Work to be completed: The answer should reproduce the listing below character for character.

----

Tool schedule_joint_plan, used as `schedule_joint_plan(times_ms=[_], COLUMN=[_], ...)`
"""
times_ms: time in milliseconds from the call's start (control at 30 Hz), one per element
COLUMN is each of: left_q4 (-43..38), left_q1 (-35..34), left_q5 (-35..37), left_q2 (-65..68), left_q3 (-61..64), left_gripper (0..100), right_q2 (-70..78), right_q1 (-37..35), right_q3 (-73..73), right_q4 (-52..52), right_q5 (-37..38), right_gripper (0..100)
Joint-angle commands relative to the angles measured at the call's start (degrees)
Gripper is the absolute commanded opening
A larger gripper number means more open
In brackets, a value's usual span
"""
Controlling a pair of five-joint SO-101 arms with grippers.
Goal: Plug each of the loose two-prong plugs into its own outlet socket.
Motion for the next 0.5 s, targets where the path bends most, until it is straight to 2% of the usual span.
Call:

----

Response area:
Tool schedule_joint_plan, used as `schedule_joint_plan(times_ms=[_], COLUMN=[_], ...)`
"""
times_ms: time in milliseconds from the call's start (control at 30 Hz), one per element
COLUMN is each of: left_q4 (-43..38), left_q1 (-35..34), left_q5 (-35..37), left_q2 (-65..68), left_q3 (-61..64), left_gripper (0..100), right_q2 (-70..78), right_q1 (-37..35), right_q3 (-73..73), right_q4 (-52..52), right_q5 (-37..38), right_gripper (0..100)
Joint-angle commands relative to the angles measured at the call's start (degrees)
Gripper is the absolute commanded opening
A larger gripper number means more open
In brackets, a value's usual span
"""
Controlling a pair of five-joint SO-101 arms with grippers.
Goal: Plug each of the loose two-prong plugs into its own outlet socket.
Motion for the next 0.5 s, targets where the path bends most, until it is straight to 2% of the usual span.
Call:

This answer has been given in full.